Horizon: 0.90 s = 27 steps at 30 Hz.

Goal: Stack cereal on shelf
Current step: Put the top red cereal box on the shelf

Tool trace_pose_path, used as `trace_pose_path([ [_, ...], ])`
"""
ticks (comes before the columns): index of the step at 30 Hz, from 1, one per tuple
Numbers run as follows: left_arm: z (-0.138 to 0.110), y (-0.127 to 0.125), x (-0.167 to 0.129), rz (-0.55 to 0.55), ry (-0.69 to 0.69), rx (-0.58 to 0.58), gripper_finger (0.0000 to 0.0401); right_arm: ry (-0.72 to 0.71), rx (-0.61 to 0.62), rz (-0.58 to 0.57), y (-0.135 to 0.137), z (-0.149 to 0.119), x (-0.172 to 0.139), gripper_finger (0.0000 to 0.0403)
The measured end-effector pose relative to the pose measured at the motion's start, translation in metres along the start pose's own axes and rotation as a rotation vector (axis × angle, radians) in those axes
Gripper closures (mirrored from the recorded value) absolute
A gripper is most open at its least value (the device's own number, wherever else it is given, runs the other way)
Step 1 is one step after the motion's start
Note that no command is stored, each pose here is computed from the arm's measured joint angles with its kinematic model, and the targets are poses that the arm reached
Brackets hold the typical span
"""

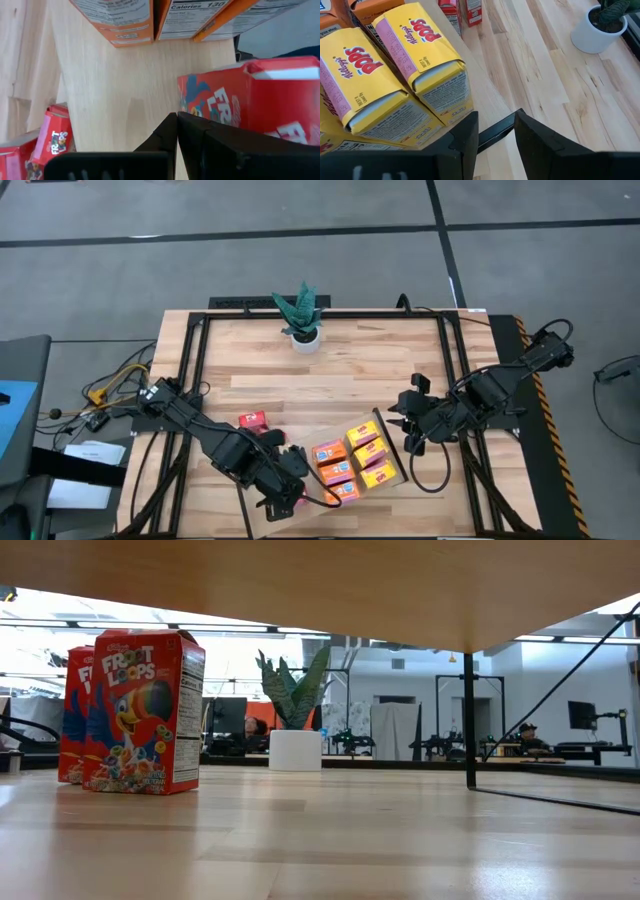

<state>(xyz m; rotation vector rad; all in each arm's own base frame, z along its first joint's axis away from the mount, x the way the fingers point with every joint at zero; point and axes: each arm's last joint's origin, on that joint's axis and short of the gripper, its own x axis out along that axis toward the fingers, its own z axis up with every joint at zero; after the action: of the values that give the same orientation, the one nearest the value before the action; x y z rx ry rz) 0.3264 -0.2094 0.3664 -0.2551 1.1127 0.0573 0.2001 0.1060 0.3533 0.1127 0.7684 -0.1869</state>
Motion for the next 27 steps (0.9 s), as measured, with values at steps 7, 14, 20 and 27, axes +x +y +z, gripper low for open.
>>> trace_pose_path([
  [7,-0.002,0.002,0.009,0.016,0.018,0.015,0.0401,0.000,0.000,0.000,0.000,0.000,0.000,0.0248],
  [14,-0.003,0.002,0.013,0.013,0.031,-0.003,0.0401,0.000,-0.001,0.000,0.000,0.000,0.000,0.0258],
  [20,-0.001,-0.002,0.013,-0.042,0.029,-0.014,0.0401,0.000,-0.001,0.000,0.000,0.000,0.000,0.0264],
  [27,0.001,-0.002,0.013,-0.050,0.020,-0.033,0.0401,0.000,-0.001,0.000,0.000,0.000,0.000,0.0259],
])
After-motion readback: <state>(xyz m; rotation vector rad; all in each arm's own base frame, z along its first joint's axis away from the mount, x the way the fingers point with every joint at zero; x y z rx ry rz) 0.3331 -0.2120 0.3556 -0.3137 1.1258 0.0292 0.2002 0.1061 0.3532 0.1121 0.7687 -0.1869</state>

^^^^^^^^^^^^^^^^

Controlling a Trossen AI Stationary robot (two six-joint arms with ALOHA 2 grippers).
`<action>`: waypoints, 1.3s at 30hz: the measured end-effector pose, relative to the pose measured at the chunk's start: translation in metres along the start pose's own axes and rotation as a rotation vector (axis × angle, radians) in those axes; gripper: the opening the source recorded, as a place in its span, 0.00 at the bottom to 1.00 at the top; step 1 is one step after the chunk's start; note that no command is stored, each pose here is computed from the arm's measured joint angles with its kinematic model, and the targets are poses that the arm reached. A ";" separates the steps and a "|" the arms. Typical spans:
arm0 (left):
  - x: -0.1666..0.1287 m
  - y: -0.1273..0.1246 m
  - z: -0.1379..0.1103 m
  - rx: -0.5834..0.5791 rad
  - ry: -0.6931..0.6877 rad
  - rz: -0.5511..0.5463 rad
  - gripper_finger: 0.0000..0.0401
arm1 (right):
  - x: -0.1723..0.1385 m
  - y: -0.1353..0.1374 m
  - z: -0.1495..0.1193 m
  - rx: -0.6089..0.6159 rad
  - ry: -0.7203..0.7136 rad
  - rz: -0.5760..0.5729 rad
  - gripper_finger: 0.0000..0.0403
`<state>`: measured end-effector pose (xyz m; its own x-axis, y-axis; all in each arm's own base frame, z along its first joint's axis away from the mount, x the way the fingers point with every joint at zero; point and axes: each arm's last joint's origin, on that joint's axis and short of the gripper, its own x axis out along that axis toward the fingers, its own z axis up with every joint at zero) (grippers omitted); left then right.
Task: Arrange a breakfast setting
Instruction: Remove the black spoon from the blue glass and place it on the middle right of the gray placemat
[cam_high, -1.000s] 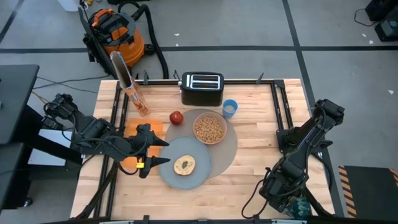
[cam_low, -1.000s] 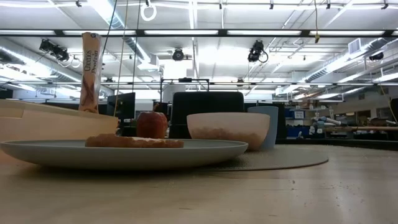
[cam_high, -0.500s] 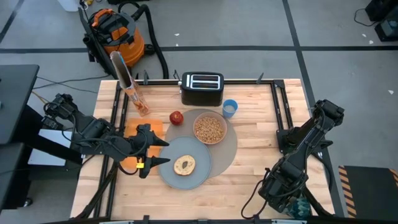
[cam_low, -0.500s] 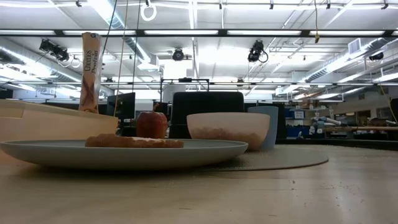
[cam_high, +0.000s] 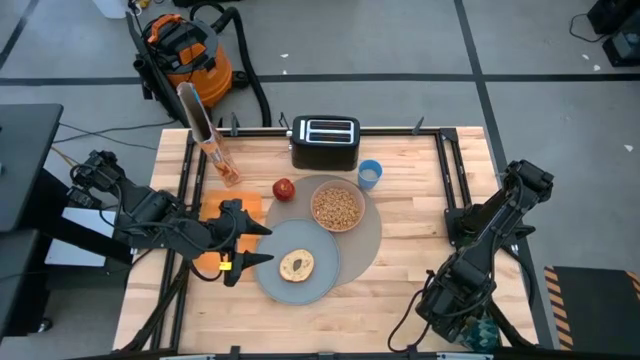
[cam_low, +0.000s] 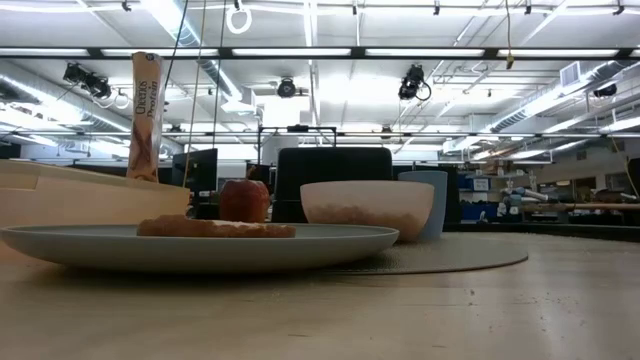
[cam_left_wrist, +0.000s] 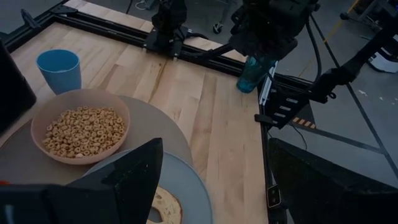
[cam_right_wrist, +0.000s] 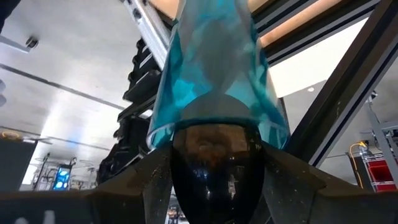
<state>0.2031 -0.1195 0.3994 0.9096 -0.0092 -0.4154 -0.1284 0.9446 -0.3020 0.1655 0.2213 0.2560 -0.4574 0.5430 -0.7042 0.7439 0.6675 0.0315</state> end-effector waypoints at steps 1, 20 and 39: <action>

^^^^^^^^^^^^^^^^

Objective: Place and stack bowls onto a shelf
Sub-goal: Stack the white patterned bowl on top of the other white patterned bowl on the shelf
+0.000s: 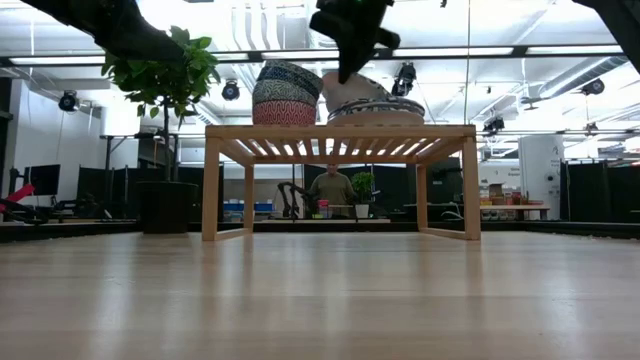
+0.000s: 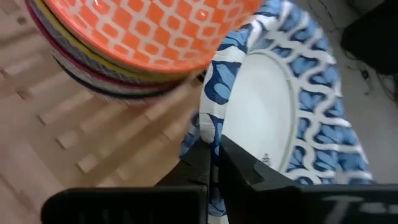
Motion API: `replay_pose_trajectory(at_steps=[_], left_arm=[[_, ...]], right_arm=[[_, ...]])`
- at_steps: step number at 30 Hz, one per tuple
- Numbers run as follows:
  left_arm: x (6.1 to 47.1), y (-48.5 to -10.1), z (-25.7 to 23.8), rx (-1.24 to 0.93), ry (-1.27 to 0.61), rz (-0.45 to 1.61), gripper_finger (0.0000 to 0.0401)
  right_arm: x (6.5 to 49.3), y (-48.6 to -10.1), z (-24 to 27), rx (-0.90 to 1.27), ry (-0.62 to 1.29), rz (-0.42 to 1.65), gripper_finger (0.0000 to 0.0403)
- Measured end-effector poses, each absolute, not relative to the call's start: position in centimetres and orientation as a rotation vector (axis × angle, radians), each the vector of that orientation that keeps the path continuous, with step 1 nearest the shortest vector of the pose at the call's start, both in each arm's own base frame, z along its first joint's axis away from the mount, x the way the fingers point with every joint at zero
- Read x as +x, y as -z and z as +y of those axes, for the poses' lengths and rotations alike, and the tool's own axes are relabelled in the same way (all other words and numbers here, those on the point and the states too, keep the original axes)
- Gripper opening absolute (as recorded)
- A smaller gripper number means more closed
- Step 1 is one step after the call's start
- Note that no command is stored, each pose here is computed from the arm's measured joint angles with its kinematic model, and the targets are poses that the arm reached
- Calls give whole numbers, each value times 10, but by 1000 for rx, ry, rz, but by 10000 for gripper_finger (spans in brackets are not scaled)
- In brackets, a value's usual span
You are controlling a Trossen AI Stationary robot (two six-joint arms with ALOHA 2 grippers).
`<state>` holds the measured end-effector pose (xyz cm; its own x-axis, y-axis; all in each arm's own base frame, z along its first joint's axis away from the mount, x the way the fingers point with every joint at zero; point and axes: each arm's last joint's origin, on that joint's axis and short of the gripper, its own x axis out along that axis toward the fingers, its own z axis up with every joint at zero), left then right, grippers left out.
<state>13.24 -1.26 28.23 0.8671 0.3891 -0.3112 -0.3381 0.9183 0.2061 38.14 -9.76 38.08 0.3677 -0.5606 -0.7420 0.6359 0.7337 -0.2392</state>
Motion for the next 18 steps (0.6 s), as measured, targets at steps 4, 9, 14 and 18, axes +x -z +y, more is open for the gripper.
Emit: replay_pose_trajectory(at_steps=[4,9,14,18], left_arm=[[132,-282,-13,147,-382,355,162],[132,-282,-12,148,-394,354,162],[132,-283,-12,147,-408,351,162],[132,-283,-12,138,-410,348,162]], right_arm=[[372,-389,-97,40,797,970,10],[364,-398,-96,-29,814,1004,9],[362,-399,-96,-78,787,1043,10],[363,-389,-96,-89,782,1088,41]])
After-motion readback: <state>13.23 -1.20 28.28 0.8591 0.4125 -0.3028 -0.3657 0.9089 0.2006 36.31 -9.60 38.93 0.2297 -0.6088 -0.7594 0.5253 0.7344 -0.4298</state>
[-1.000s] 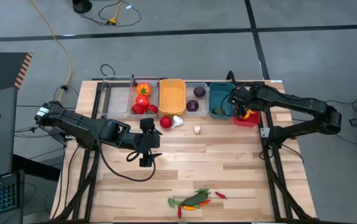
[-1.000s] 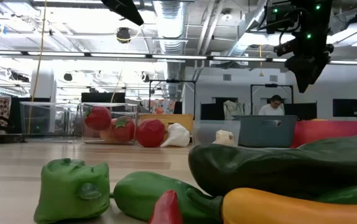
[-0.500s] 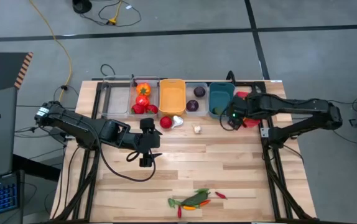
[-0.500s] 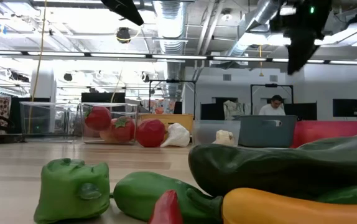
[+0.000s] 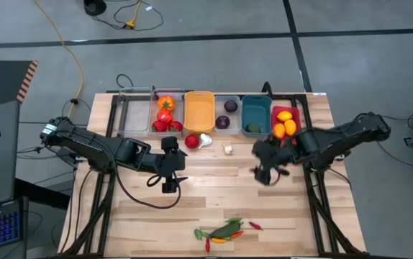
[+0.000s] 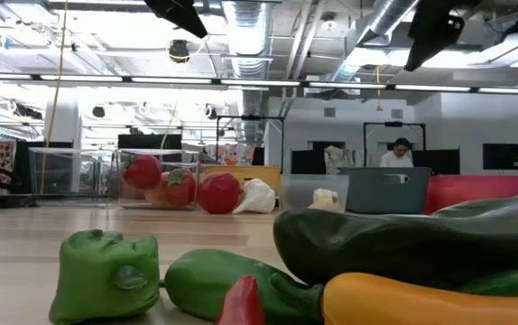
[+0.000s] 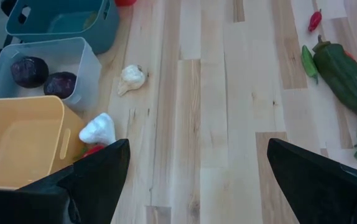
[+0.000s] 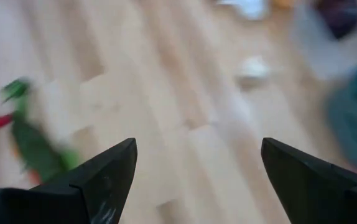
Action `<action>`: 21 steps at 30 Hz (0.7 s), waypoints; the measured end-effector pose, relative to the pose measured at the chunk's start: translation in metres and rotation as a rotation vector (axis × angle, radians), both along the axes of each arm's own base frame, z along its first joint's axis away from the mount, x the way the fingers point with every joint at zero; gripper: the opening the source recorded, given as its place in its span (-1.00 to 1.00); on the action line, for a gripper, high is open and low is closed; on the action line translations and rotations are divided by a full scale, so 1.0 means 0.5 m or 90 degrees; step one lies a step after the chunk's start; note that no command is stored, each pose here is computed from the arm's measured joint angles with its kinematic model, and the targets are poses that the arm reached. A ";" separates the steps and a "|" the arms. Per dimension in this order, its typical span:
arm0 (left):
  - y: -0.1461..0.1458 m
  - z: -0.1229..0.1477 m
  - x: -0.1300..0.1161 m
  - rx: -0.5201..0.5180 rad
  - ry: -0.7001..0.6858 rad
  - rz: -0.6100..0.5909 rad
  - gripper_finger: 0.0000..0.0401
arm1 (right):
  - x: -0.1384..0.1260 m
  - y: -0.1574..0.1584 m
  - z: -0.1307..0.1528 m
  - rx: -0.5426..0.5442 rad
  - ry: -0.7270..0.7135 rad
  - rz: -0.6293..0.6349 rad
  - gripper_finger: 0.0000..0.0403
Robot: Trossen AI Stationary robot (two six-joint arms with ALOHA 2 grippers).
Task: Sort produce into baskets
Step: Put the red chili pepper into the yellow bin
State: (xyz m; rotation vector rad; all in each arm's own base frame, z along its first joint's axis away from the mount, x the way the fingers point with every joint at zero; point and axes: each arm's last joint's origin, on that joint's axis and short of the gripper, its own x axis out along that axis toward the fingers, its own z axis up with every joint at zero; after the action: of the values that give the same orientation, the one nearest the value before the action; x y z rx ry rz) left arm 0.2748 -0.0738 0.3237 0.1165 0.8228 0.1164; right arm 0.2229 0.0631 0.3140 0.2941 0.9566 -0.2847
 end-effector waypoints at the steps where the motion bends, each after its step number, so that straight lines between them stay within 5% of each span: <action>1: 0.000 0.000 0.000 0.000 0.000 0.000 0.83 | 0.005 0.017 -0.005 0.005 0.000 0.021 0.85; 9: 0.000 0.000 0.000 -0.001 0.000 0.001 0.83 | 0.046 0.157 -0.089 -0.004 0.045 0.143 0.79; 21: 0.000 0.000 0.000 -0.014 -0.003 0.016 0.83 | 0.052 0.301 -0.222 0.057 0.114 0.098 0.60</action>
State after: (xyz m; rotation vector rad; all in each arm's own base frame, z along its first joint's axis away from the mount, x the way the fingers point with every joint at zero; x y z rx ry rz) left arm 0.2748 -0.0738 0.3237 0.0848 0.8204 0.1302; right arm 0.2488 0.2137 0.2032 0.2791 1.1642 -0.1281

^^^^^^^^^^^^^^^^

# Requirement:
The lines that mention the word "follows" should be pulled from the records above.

# Answer for the task:
Numbers run as follows: left_arm: z (-0.138 to 0.110), y (-0.127 to 0.125), x (-0.167 to 0.129), rz (-0.55 to 0.55), ry (-0.69 to 0.69), rx (-0.58 to 0.58), gripper_finger (0.0000 to 0.0401); right_arm: ry (-0.72 to 0.71), rx (-0.61 to 0.62), rz (-0.58 to 0.57), y (-0.135 to 0.137), z (-0.149 to 0.119), x (-0.172 to 0.139), gripper_finger (0.0000 to 0.0403)
- Numbers run as follows:

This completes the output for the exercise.